Your task is to repeat all of the data exactly while excluding the pictures.

*** COLLECTED DATA Section Begins ***

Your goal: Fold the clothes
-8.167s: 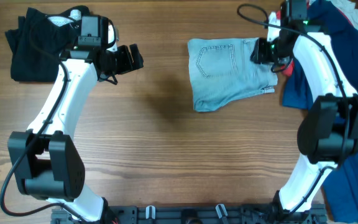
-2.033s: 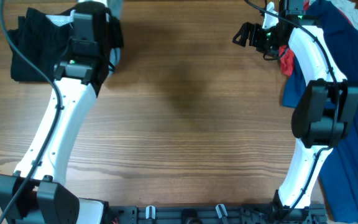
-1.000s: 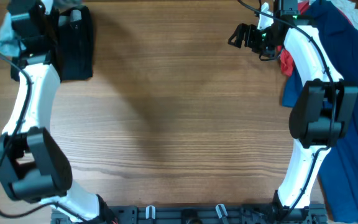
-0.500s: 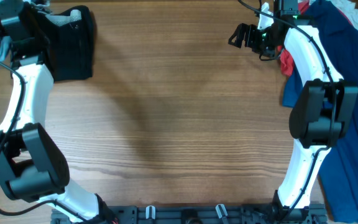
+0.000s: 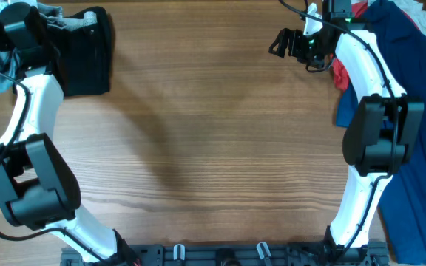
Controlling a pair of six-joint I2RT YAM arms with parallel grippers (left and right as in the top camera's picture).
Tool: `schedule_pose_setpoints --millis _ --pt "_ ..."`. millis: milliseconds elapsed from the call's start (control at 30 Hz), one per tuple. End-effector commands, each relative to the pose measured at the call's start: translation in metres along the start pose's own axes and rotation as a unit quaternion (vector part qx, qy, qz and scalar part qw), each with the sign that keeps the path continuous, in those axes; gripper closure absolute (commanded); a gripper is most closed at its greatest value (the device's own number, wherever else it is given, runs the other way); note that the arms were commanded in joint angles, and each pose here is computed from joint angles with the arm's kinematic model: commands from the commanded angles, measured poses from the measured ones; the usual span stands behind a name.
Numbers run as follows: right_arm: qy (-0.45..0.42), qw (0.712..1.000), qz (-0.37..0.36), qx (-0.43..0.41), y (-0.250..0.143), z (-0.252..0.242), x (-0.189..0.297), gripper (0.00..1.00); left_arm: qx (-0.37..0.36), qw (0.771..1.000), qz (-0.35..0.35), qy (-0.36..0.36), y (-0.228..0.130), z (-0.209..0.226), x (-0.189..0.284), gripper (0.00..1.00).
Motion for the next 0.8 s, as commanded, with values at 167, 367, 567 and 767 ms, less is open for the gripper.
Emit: schedule_pose_setpoints --millis 167,367,567,767 --pt "-0.004 1.000 -0.018 0.019 0.009 0.008 0.015 0.01 0.089 0.995 -0.040 0.000 0.014 0.017 -0.011 0.96" --pt "0.003 1.000 -0.018 0.021 0.009 0.012 0.015 0.02 0.091 0.995 -0.013 -0.046 -0.007 -0.021 -0.015 0.96" --pt "0.006 1.000 -0.016 0.023 0.008 0.017 0.012 0.02 0.054 0.992 0.022 -0.116 -0.012 -0.073 0.010 0.92" --pt "0.011 0.999 -0.020 0.029 0.010 0.022 0.011 0.02 0.042 0.918 0.190 -0.346 -0.064 -0.159 0.078 0.00"
Point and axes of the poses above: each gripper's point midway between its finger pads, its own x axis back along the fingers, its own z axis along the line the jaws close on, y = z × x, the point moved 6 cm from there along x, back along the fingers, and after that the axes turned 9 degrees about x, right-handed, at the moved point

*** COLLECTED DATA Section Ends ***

§ WRITTEN ANSWER:
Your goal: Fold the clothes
-8.167s: 
-2.033s: 
-1.000s: 
-0.500s: 
+0.000s: 
Controlling a pair of six-joint I2RT YAM arms with parallel grippers (left and right as in the top camera's picture).
Tool: `schedule_pose_setpoints --millis _ --pt "_ ..."`. millis: milliseconds elapsed from the call's start (control at 30 Hz), one per tuple. End-effector commands, each relative to the pose measured at the call's start: translation in metres along the start pose's own axes and rotation as a unit quaternion (vector part qx, qy, qz and scalar part qw), each with the sign that keeps the path continuous, in those axes; gripper closure absolute (commanded); a gripper is most closed at its greatest value (the device's own number, wherever else it is given, runs the other way); note that the arms were commanded in joint angles, and each pose here is computed from joint angles with the arm's kinematic model: commands from the commanded angles, measured poses from the measured ones; the usual span stands behind a name.
Numbers run as follows: right_arm: qy (-0.45..0.42), qw (0.712..1.000), qz (-0.37..0.36), qx (-0.43..0.41), y (-0.250..0.143), z (-0.252..0.242), x (-0.189..0.297), gripper (0.00..1.00); left_arm: qx (-0.37..0.36), qw (0.771..1.000), qz (-0.35..0.35), qy (-0.36..0.36), y (-0.228..0.130), z (-0.209..0.226), x (-0.189..0.284), gripper (0.00..1.00).
Motion for the next 0.8 s, as commanded, with values at 167, 367, 567 and 767 ms, less is open for the gripper.
Emit: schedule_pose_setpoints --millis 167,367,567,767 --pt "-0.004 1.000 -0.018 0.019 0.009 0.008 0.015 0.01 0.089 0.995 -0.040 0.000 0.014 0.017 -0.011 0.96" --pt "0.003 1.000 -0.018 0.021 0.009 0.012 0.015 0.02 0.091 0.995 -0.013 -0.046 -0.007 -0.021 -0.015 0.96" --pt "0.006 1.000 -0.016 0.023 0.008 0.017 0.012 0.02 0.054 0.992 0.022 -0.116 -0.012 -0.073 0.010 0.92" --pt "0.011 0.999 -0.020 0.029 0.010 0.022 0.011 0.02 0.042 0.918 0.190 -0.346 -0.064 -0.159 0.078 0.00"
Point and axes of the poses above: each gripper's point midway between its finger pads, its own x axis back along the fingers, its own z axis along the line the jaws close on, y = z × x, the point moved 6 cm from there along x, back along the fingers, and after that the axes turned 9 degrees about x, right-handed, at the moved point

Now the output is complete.